A f*cking massive one


----------



## READYorNOT (Mar 1, 2012)

wish someone would talk some sence into him, i tell him im just trying to give adice im on same team as him,, we both want same goals....but he does not take advice think he knows best lol


----------



## Natty.Solider (May 4, 2012)

laugh if he overtook you lol


----------



## Guest (Dec 11, 2012)

Natty.Solider said:


> laugh if he overtook you lol


Your arms look redonkulous in your avi


----------



## Natty.Solider (May 4, 2012)

thanks mate. wasn't even arm day


----------



## READYorNOT (Mar 1, 2012)

Natty.Solider said:


> laugh if he overtook you lol


Now would I be writing this if the machine only seemed better then free weights?

come on use your brain if you have one, he's no where near my build as it is, he's skinny but trying to bulk with some naps , no pct no nothing..... Hardly any water , so yeah jokes on you.

nd not being nasty or anything biceps look nice but where your chest?


----------



## stoatman (Sep 13, 2012)

Perhaps his chest is further away than his arm , welcome to the world of perspective !.


----------



## Craig660 (Dec 8, 2005)

Sounds like he is en route to becoming a monster.

Think your just jelous


----------



## 2004mark (Oct 26, 2013)

READYorNOT said:


> Now would I be writing this if the machine only seemed better then free weights?
> 
> come on use your brain if you have one, he's no where near my build as it is, he's skinny but trying to bulk with some naps , no pct no nothing..... Hardly any water , so yeah jokes on you.
> 
> nd not being nasty or anything biceps look nice but where your chest?


Chill out dude... don't think he was having a dig at you.


----------



## Sambuca (Jul 25, 2012)

he smokes weed while you seem to smoke crack u rude cnut


----------



## Guest (Dec 11, 2012)

i dont see the point in making a thread just to mock someone (apart from trying to make yourself look more experienced), either try and help him or leave him alone to get on with it.


----------



## Suprakill4 (Jul 11, 2008)

Typical cnut that knows very little about the substances he is putting in his body, doesnt want to work hard or commit to diet, and expects these pills to work miracles.

Kick him in the fcuking nuts is my advice.


----------



## Fatstuff (Mar 2, 2010)

readyornot are u readyandwaiting


----------



## Rekless (May 5, 2009)

Why are you so against Machines?


----------



## megatron (Apr 21, 2004)

I used machines only today...


----------



## a.notherguy (Nov 17, 2008)




----------



## monkeybiker (Jul 21, 2010)

Why can't he make gains using machines? The poor diet and training routine will be what is limiting him. If it's a good machine with a large weight load then he should be able to get results from them.


----------



## Natty.Solider (May 4, 2012)

READYorNOT said:


> Now would I be writing this if the machine only seemed better then free weights?
> 
> come on use your brain if you have one, he's no where near my build as it is, he's skinny but trying to bulk with some naps , no pct no nothing..... Hardly any water , so yeah jokes on you.
> 
> nd not being nasty or anything biceps look nice but where your chest?

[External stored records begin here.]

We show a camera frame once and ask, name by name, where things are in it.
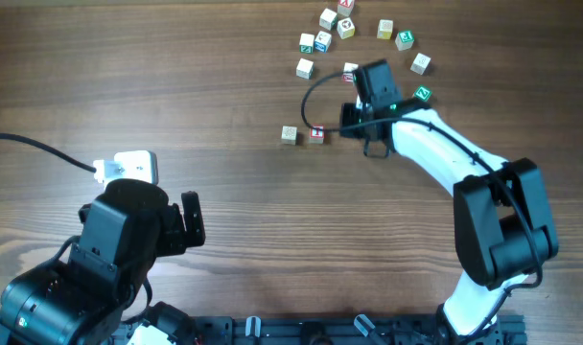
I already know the wooden block red letter I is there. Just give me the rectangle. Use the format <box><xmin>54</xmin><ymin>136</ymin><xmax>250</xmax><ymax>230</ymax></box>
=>
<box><xmin>309</xmin><ymin>126</ymin><xmax>325</xmax><ymax>144</ymax></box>

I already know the wooden block blue side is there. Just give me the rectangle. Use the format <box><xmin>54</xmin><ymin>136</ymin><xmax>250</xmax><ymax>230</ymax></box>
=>
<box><xmin>281</xmin><ymin>126</ymin><xmax>297</xmax><ymax>146</ymax></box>

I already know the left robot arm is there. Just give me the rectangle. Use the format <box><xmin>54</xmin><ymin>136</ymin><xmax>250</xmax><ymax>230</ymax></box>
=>
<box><xmin>0</xmin><ymin>179</ymin><xmax>205</xmax><ymax>344</ymax></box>

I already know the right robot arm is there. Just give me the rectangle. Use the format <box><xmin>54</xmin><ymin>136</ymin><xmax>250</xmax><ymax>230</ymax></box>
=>
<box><xmin>339</xmin><ymin>60</ymin><xmax>559</xmax><ymax>344</ymax></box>

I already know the wooden block red bottom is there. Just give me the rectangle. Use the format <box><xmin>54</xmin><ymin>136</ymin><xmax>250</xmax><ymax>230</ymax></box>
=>
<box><xmin>342</xmin><ymin>62</ymin><xmax>359</xmax><ymax>83</ymax></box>

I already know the wooden block green letter Z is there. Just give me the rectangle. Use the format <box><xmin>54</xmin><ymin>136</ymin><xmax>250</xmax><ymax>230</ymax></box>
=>
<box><xmin>413</xmin><ymin>85</ymin><xmax>432</xmax><ymax>102</ymax></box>

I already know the plain pale wooden block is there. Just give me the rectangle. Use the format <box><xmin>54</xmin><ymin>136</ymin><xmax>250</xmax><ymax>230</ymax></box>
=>
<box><xmin>410</xmin><ymin>53</ymin><xmax>431</xmax><ymax>75</ymax></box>

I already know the wooden block yellow picture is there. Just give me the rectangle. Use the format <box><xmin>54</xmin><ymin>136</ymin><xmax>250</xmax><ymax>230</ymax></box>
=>
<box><xmin>337</xmin><ymin>17</ymin><xmax>355</xmax><ymax>39</ymax></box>

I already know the wooden block blue picture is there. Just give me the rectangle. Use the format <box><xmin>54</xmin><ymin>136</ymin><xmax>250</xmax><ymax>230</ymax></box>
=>
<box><xmin>314</xmin><ymin>31</ymin><xmax>332</xmax><ymax>53</ymax></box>

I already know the wooden block green Z side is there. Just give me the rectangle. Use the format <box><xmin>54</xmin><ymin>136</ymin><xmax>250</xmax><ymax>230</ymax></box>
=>
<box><xmin>299</xmin><ymin>33</ymin><xmax>315</xmax><ymax>54</ymax></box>

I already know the wooden block red letter X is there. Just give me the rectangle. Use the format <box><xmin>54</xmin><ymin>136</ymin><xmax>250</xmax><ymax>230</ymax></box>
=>
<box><xmin>338</xmin><ymin>0</ymin><xmax>355</xmax><ymax>17</ymax></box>

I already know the black right camera cable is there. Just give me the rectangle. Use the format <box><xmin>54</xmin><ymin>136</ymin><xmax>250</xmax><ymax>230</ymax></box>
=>
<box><xmin>300</xmin><ymin>70</ymin><xmax>545</xmax><ymax>345</ymax></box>

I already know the black camera cable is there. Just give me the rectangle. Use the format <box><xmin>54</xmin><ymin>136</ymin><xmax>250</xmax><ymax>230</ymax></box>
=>
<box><xmin>300</xmin><ymin>70</ymin><xmax>545</xmax><ymax>345</ymax></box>
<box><xmin>0</xmin><ymin>132</ymin><xmax>99</xmax><ymax>173</ymax></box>

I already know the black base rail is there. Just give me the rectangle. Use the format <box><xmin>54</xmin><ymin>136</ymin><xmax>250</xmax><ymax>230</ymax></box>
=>
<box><xmin>116</xmin><ymin>301</ymin><xmax>527</xmax><ymax>345</ymax></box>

Its right here mate, I just took this for you

View attachment 103836


Now wheres yours? Cmon you on gear, you show a natty whos boss


----------



## dipdabs (Jun 14, 2012)

Natty.Solider said:


> Its right here mate, I just took this for you
> 
> View attachment 103836
> 
> ...


Haha u tell him solider!!


----------



## Guest (Dec 11, 2012)




----------



## robbo9 (Mar 24, 2012)

Respect to that natty soldier... Im not saying im natty as im not as was on gear over 6 months ago. But looking at me now after a four month break and just doing diet no gear. No **** way you look good.

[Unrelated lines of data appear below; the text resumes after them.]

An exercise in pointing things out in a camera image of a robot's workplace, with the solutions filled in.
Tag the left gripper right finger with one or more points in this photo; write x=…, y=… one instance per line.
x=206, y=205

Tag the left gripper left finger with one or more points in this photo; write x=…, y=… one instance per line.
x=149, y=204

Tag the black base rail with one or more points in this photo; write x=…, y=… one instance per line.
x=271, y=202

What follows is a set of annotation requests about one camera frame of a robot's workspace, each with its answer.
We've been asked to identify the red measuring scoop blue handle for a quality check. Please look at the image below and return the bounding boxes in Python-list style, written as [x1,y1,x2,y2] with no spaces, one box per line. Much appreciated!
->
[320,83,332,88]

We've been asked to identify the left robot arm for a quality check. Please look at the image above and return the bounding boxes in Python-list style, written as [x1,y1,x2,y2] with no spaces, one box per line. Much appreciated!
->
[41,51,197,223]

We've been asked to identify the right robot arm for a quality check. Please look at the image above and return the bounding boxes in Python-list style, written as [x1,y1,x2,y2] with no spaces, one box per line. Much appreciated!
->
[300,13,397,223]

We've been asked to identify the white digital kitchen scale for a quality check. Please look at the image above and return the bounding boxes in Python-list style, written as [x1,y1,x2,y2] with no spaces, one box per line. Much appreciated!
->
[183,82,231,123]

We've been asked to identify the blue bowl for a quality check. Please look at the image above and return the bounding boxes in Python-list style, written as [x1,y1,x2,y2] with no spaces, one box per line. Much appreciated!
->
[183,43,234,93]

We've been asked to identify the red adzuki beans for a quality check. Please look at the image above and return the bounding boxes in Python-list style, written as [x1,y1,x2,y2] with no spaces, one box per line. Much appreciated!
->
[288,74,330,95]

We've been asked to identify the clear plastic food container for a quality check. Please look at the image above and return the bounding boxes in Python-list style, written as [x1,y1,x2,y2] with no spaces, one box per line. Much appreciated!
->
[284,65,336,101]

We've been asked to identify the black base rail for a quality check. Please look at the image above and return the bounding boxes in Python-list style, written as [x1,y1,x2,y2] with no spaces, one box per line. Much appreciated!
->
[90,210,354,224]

Ive realised how much harder it is to do it with no gear. Nice one, just shows people dont need gear but i just love the feeling so will be back on after gyno op


----------



## Natty.Solider (May 4, 2012)

Thanks a lot brother - Kind words


----------



## essexboy (Sep 7, 2008)

READYorNOT said:


> Right,
> 
> My friend came off dbol only course about 4 weeks ago, he is now running NAPS at 100mg ED. He is limiting himself to machines though,
> 
> ...


Machines limit muscle growth? A well designed "machine" can offer many advantages over a regular barbell.Whilst the barbell, is a miraculous tool, capable of producing Amazing results, it does have limitations.The most important being leverage disadvantages.

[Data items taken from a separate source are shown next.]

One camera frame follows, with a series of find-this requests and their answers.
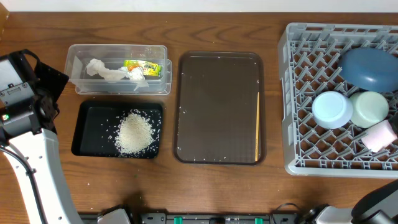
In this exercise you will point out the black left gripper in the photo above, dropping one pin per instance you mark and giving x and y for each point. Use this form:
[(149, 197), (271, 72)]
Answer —
[(52, 81)]

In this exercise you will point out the white tissue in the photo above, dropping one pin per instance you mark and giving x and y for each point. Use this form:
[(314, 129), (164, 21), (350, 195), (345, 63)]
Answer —
[(132, 72)]

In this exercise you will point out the yellow snack wrapper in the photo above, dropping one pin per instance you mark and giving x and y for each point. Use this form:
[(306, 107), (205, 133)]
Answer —
[(147, 68)]

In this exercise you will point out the pile of rice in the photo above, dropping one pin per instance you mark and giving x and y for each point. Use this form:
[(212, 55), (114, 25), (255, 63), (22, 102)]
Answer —
[(136, 133)]

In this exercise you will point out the light blue bowl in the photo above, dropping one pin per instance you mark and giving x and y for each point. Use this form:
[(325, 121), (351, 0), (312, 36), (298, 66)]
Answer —
[(332, 110)]

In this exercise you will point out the light green bowl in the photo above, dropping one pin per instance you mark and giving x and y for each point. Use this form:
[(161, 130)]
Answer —
[(369, 108)]

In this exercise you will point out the dark blue plate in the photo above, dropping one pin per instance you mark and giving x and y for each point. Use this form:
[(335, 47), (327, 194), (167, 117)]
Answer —
[(370, 69)]

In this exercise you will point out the pink cup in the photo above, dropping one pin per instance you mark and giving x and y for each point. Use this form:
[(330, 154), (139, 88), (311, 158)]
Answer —
[(379, 136)]

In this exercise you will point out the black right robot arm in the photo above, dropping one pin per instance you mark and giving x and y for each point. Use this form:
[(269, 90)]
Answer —
[(377, 207)]

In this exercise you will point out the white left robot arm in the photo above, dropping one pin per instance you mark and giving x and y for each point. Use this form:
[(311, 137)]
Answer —
[(29, 139)]

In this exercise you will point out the grey dishwasher rack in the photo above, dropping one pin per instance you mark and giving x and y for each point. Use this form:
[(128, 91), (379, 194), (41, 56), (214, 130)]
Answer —
[(308, 65)]

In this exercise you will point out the clear plastic bin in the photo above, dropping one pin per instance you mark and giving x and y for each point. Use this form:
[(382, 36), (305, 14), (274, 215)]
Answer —
[(113, 56)]

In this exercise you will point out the black plastic tray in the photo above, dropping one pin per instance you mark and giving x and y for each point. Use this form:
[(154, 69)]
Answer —
[(98, 126)]

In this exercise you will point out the brown serving tray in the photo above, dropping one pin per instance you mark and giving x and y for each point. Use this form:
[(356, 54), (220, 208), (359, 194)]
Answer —
[(215, 120)]

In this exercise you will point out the wooden chopstick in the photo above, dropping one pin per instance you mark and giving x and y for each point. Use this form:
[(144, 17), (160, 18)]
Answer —
[(257, 128)]

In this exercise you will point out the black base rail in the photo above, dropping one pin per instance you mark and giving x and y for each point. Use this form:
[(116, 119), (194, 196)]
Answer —
[(162, 218)]

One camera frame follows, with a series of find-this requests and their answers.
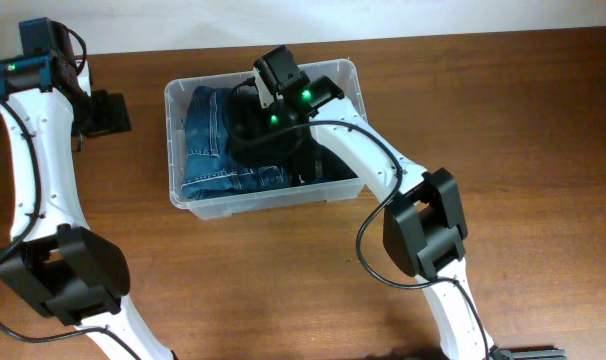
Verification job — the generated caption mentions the dark blue jeans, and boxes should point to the dark blue jeans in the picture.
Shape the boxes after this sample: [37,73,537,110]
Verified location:
[181,86,291,200]

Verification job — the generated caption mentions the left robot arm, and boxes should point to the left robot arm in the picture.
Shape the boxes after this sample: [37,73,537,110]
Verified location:
[0,49,176,359]

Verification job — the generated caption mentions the black garment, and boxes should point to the black garment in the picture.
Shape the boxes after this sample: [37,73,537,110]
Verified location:
[288,139,356,186]
[223,91,309,168]

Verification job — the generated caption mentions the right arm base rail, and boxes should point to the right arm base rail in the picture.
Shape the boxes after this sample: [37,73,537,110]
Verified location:
[491,349,567,360]

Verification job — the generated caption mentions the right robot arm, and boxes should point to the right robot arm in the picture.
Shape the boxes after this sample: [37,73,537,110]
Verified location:
[257,75,494,359]

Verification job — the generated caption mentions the clear plastic storage bin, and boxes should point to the clear plastic storage bin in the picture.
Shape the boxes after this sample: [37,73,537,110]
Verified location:
[164,71,365,220]

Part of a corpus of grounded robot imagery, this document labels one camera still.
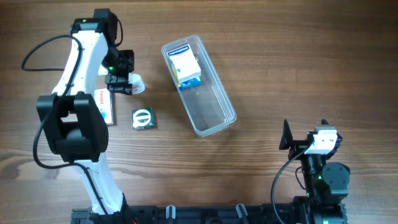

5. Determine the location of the blue VapoDrops box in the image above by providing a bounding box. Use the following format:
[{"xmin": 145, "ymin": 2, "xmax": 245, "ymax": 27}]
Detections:
[{"xmin": 172, "ymin": 63, "xmax": 201, "ymax": 90}]

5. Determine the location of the dark green round-logo box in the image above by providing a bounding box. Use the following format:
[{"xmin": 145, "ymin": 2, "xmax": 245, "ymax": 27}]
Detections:
[{"xmin": 132, "ymin": 108, "xmax": 155, "ymax": 130}]

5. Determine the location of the small white lotion bottle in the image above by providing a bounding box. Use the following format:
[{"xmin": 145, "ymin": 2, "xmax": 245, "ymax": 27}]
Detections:
[{"xmin": 128, "ymin": 73, "xmax": 146, "ymax": 95}]

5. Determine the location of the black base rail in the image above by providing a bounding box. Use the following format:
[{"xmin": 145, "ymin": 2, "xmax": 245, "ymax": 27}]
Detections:
[{"xmin": 70, "ymin": 203, "xmax": 348, "ymax": 224}]

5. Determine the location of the white Panadol box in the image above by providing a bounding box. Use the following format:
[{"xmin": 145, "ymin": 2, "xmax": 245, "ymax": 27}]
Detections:
[{"xmin": 94, "ymin": 88, "xmax": 114, "ymax": 125}]

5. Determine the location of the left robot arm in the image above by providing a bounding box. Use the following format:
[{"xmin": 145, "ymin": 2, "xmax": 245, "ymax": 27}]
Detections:
[{"xmin": 32, "ymin": 9, "xmax": 134, "ymax": 219}]

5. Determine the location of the right black cable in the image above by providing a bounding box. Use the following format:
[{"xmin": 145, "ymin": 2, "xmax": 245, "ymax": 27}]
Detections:
[{"xmin": 271, "ymin": 146, "xmax": 312, "ymax": 224}]

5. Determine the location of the white Hansaplast box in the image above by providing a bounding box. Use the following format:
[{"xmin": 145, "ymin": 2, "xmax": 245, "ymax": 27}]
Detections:
[{"xmin": 167, "ymin": 44, "xmax": 201, "ymax": 85}]

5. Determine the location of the clear plastic container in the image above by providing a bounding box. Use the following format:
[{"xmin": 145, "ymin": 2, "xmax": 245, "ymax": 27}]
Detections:
[{"xmin": 161, "ymin": 35, "xmax": 237, "ymax": 137}]

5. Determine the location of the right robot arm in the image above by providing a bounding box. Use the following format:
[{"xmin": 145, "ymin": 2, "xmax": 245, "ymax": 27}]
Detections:
[{"xmin": 271, "ymin": 119, "xmax": 351, "ymax": 224}]

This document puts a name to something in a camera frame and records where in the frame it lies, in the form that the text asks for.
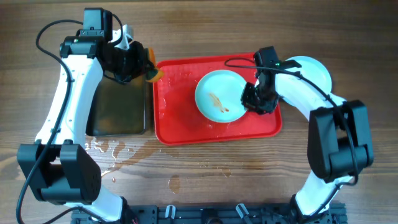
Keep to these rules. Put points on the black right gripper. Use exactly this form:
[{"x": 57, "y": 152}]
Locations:
[{"x": 247, "y": 97}]

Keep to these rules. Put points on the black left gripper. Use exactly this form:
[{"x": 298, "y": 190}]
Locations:
[{"x": 142, "y": 62}]

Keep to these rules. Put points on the orange green sponge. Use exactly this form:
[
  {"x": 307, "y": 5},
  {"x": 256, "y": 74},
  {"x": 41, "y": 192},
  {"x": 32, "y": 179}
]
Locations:
[{"x": 153, "y": 73}]

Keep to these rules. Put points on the light blue plate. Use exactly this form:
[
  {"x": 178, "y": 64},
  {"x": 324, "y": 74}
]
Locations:
[
  {"x": 218, "y": 96},
  {"x": 313, "y": 70}
]

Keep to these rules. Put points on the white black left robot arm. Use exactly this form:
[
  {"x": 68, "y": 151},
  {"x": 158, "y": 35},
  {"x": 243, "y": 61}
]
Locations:
[{"x": 56, "y": 166}]

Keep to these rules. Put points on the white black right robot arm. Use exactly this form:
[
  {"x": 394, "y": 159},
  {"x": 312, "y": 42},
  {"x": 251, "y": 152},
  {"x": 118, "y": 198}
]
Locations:
[{"x": 339, "y": 142}]

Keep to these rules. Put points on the black water tray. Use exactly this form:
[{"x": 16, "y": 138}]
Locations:
[{"x": 118, "y": 109}]

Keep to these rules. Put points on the red plastic tray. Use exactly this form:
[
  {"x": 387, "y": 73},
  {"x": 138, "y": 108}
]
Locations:
[{"x": 177, "y": 119}]

Ill readily admit a lot of machines are poorly designed.However, certain brands, most notably early Nautilus, Hammer and medex, offer significant advantages.perform a set of Seated presses, on a Nautilus Nitro, and youll soon see that a properly designed cam will offer a far harder level of resistance than any barbell can.Similarly, 20 reps Squats on a Nautilus Duo Squat wil induce a level of fatigue, inroad, pain, and inability to walk unaided than any barbell squat.


----------



## RockyD (Oct 8, 2012)

If he's lifting heavy weights I doubt his muscles will tell the difference.


----------



## infernal0988 (Jun 16, 2011)

Rekless said:


> Why are you so against Machines?


Because they will kill us all have you never seen the terminator movies? :thumb:


----------



## Cutandjacked (Oct 30, 2012)

Machines are good if u wanna switch up your training a bit, but not solely to rely on. U can't beat good old free weights for building size! Tell him to do his research


----------



## El Toro Mr UK98 (Nov 11, 2011)

50/50 imo why just limit yourself to just one type of work out, like said get your self on some hammer strengh and you will see you can still have a good session


----------